Cooling: access to credit

Access to credit in India has expanded substantially over the past few decades through rural social banking, bank nationalisation and targeted financial inclusion policies, yet large segments of the population remain excluded from formal credit and continue to rely on informal lenders. Household and village-level studies based on National Sample Survey and other data show that formal credit penetration is strongly skewed towards better-off households and more developed regions, while poorer households typically borrow from informal sources at much higher interest rates, often exceeding 36 percent.

These aggregate patterns mask pronounced inequalities along class, caste and gender lines. Households in higher asset quintiles and with the presence of at least one adult with a high‑school education or more are strongly associated with borrowing from formal financial institutions, while poorer and less educated households are confined largely to informal credit markets. Caste shows to have an independent effect: Scheduled Caste and many manual worker households have much lower access to formal loans than upper‑caste and dominant‑caste groups, leaving them more dependent on high‑cost informal lenders and with much smaller average loan sizes.

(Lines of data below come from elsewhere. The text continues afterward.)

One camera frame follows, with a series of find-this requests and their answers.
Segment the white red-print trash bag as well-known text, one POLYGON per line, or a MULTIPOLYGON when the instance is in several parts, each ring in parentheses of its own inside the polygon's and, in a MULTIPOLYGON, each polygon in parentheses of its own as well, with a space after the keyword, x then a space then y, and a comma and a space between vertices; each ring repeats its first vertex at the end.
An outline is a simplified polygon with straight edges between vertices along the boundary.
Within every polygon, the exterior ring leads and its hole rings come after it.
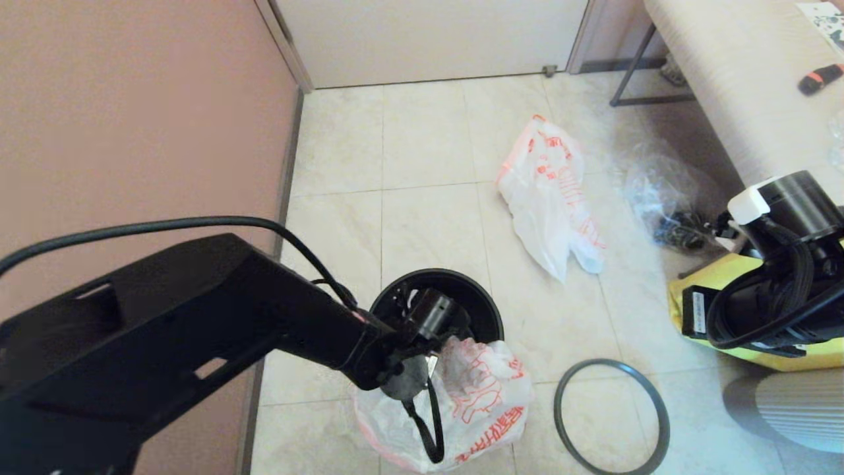
POLYGON ((606 244, 583 189, 581 145, 534 115, 501 165, 495 184, 528 255, 559 282, 574 258, 589 274, 604 270, 606 244))
POLYGON ((506 343, 447 340, 432 373, 444 436, 444 457, 431 462, 405 408, 381 390, 355 390, 353 411, 372 448, 414 473, 451 472, 514 443, 524 433, 533 385, 506 343))

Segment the black trash bin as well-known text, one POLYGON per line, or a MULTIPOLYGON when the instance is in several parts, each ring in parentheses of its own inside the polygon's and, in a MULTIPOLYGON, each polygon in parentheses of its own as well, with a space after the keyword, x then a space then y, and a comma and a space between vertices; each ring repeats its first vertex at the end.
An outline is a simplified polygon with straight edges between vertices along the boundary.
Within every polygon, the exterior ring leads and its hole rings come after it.
POLYGON ((475 280, 458 271, 440 268, 422 269, 399 277, 384 288, 369 311, 381 321, 392 324, 409 307, 413 292, 434 289, 466 310, 468 331, 476 342, 504 340, 504 324, 491 295, 475 280))

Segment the yellow non-woven tote bag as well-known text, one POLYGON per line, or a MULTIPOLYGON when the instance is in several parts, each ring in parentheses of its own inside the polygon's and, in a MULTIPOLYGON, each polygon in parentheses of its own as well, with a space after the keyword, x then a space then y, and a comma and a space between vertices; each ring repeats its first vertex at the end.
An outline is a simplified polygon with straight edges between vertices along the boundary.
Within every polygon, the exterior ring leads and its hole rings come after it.
MULTIPOLYGON (((690 276, 672 280, 667 285, 667 301, 669 301, 669 315, 673 326, 678 332, 683 329, 683 291, 685 288, 700 285, 705 286, 705 288, 720 290, 736 277, 748 273, 748 271, 754 270, 760 265, 762 265, 760 259, 730 253, 730 255, 723 256, 693 272, 690 276)), ((741 348, 723 350, 720 351, 720 354, 781 372, 844 369, 844 338, 810 345, 807 348, 806 355, 801 358, 784 358, 741 348)))

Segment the clear plastic bag dark contents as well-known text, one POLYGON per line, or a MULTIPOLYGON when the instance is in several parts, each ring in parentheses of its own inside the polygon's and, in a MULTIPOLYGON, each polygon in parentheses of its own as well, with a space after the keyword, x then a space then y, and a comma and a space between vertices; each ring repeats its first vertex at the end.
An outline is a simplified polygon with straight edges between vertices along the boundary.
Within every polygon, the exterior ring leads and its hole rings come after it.
POLYGON ((717 247, 713 227, 725 195, 708 174, 665 141, 634 145, 622 168, 622 195, 654 243, 688 255, 717 247))

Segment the clear crumpled plastic item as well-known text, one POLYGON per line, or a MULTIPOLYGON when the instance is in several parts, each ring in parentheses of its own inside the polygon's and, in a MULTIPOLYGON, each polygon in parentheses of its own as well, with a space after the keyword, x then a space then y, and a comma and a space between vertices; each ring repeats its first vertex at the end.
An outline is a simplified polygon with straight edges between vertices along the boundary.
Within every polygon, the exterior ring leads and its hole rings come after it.
POLYGON ((844 175, 844 109, 836 112, 828 121, 831 146, 827 154, 829 164, 844 175))

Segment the white ribbed cylinder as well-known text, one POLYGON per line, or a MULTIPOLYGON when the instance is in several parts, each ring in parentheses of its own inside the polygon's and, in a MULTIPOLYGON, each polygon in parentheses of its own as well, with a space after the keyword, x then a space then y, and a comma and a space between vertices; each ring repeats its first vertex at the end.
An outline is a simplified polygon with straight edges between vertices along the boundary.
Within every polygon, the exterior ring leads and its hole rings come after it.
POLYGON ((723 403, 752 435, 844 456, 844 369, 736 379, 723 403))

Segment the light wood-grain table top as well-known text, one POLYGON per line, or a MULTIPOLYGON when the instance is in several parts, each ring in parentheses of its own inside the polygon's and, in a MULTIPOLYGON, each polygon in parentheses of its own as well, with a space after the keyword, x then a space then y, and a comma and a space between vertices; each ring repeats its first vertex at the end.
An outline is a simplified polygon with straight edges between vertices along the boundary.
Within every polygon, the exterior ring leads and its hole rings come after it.
POLYGON ((798 7, 809 0, 643 0, 744 185, 811 172, 844 204, 831 163, 844 78, 813 96, 799 81, 844 63, 798 7))

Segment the black orange marker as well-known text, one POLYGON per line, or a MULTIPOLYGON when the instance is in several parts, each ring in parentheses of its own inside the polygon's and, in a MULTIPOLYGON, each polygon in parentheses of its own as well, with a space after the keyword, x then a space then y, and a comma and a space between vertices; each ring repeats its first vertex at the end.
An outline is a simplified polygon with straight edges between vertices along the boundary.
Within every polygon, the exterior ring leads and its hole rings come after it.
POLYGON ((844 77, 844 63, 820 67, 799 80, 798 91, 804 96, 813 96, 842 77, 844 77))

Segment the white black-print paper sheet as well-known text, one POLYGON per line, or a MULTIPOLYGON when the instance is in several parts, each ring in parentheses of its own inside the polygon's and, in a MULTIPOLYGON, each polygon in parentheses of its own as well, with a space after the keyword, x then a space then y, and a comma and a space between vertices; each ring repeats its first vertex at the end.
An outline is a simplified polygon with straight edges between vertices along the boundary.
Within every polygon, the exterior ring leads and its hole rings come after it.
POLYGON ((795 7, 832 50, 844 58, 844 12, 832 2, 798 2, 795 7))

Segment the small grey floor item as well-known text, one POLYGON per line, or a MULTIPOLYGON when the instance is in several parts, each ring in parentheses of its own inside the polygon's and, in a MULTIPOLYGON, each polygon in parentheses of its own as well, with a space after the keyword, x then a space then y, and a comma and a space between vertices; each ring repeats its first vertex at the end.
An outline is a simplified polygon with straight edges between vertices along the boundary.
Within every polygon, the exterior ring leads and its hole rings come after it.
POLYGON ((671 53, 667 54, 665 63, 660 67, 659 73, 667 83, 672 84, 674 87, 682 88, 688 84, 684 73, 671 53))

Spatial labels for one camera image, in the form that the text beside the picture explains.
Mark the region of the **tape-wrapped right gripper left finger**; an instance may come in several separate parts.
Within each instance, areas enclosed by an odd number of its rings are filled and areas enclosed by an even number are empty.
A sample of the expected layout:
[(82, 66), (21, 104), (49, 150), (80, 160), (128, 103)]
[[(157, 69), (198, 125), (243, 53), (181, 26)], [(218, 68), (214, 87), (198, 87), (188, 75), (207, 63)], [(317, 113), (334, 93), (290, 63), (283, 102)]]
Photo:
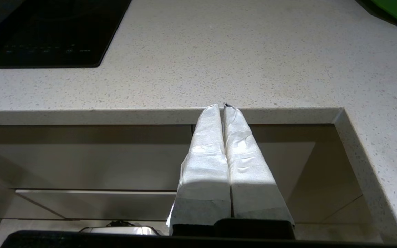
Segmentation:
[(212, 226), (231, 214), (222, 120), (219, 105), (214, 104), (206, 107), (197, 120), (166, 224), (173, 235), (178, 225)]

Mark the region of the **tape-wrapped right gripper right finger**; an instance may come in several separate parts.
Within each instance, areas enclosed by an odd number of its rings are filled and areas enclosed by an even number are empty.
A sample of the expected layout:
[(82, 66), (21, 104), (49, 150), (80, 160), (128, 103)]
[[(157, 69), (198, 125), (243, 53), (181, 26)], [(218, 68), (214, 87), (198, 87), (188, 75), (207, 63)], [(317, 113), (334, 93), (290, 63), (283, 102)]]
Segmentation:
[(216, 223), (218, 235), (294, 239), (294, 221), (243, 113), (224, 108), (225, 149), (233, 216)]

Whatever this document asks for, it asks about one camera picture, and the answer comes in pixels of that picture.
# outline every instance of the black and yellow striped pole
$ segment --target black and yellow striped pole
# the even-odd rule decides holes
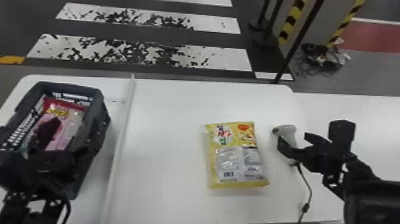
[[[0,55],[0,64],[22,64],[24,57]]]
[[[351,9],[350,13],[343,19],[342,23],[340,24],[339,28],[333,34],[332,38],[329,40],[329,43],[326,45],[328,47],[332,47],[336,40],[342,35],[345,31],[347,25],[350,23],[351,19],[355,16],[356,12],[361,8],[361,6],[365,3],[365,0],[356,0],[353,8]]]
[[[304,36],[308,29],[310,28],[311,24],[313,23],[315,17],[317,16],[319,10],[321,9],[322,5],[324,4],[325,0],[316,0],[314,6],[312,7],[312,10],[310,14],[308,15],[307,19],[305,20],[305,23],[303,25],[303,28],[300,30],[299,35],[297,36],[295,42],[293,43],[292,47],[290,48],[289,53],[287,54],[282,68],[279,70],[279,72],[276,74],[275,79],[271,82],[272,84],[278,84],[279,80],[282,78],[283,73],[287,69],[291,59],[295,55],[296,51],[300,47],[301,42],[304,39]]]
[[[282,31],[279,33],[279,44],[286,44],[293,32],[296,22],[301,18],[307,0],[295,0],[292,9],[283,25]]]

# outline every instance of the product package
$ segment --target product package
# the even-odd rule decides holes
[[[268,185],[253,122],[205,126],[210,136],[211,188],[253,188]]]
[[[44,98],[42,117],[32,127],[20,150],[64,150],[82,124],[86,106]]]

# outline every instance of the crosswalk stripe
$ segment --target crosswalk stripe
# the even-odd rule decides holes
[[[91,21],[131,26],[149,26],[240,34],[236,18],[165,11],[66,3],[56,16],[60,20]]]
[[[157,0],[157,1],[184,2],[184,3],[192,3],[192,4],[218,5],[218,6],[224,6],[224,7],[232,7],[231,0]]]
[[[267,79],[267,80],[274,80],[276,76],[276,72],[271,73],[271,72],[256,71],[254,74],[257,79]],[[294,79],[290,73],[284,73],[280,80],[293,81]]]
[[[43,34],[27,58],[252,71],[245,49]]]

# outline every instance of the black metal frame
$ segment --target black metal frame
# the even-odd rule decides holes
[[[283,76],[283,73],[285,72],[286,68],[288,67],[291,59],[295,55],[296,51],[300,47],[301,42],[304,39],[305,34],[307,33],[308,29],[310,28],[311,24],[313,23],[315,17],[317,16],[319,10],[321,9],[322,5],[324,4],[325,0],[316,0],[314,6],[312,7],[312,10],[310,14],[308,15],[303,28],[300,30],[299,35],[297,36],[294,44],[290,48],[289,53],[287,54],[282,68],[279,70],[279,72],[276,74],[275,79],[271,82],[271,84],[279,84],[280,79]]]
[[[253,31],[261,31],[264,30],[265,24],[268,24],[268,20],[265,18],[265,13],[267,12],[268,6],[270,5],[270,0],[264,0],[264,4],[262,5],[262,9],[256,21],[249,21],[248,26]]]
[[[278,39],[272,34],[272,29],[275,24],[276,18],[278,17],[280,8],[282,7],[282,3],[283,3],[283,0],[276,1],[271,19],[268,22],[268,26],[265,29],[264,33],[253,33],[252,34],[252,40],[258,46],[260,46],[262,48],[271,48],[271,47],[277,46],[279,44]]]

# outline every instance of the black cable
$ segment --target black cable
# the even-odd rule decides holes
[[[299,173],[300,173],[301,178],[303,179],[303,181],[304,181],[305,184],[307,185],[308,191],[310,192],[310,194],[309,194],[309,196],[308,196],[307,203],[305,203],[305,204],[303,205],[303,208],[301,208],[301,214],[300,214],[299,220],[297,221],[297,224],[300,224],[301,221],[302,221],[302,219],[303,219],[303,217],[304,217],[304,214],[308,212],[308,209],[310,209],[311,199],[313,198],[313,189],[311,189],[310,184],[309,184],[308,181],[306,180],[306,178],[305,178],[305,176],[304,176],[304,174],[303,174],[303,171],[302,171],[302,169],[301,169],[301,165],[300,165],[299,162],[296,163],[296,167],[297,167],[297,170],[298,170]]]
[[[65,203],[66,207],[67,207],[67,211],[65,213],[64,219],[62,220],[61,224],[66,224],[68,221],[68,218],[71,215],[71,202],[70,200],[67,198],[67,196],[65,195],[65,193],[58,189],[56,186],[54,186],[52,183],[42,180],[41,185],[44,186],[46,189],[48,189],[49,191],[51,191],[53,194],[61,197],[61,200]]]

When it comes to cooling, particularly air conditioning, the high cost of these cooling technologies often requires households to rely on credit or accumulated savings. Yet, as mentioned, caste remains an important determinant of financial access in India. While earlier studies explained unequal access to loans by differences in human and physical capital, the findings here point to an additional constraint: marginalized castes appear to face structural barriers in formal credit markets. These barriers can limit their ability to finance costly adaptation investments. Three patterns emerge:

  • First, marginalized caste households are slightly more likely to take out loans than upper-caste households.
  • Second, upper castes are significantly more likely to obtain loans from banks, reinforcing evidence of persistent financial inclusion gaps.
  • Third, lower-caste households rely more heavily on informal borrowing, particularly loans from relatives and friends.

This reliance on informal networks suggests that caste-based social ties function as financial safety nets, partially compensating for restricted access to formal lenders. However, informal credit may be less stable, more expensive, or insufficient for large investments such as air conditioning.

Additional evidence from saving behaviour points in the same direction: marginalized households are less likely to hold fixed deposits in banks or post offices, indicating more limited access to formal financial instruments.

These results suggest that inequalities in climate adaptation are shaped not only by income differences, but also by unequal access to credit and savings mechanisms.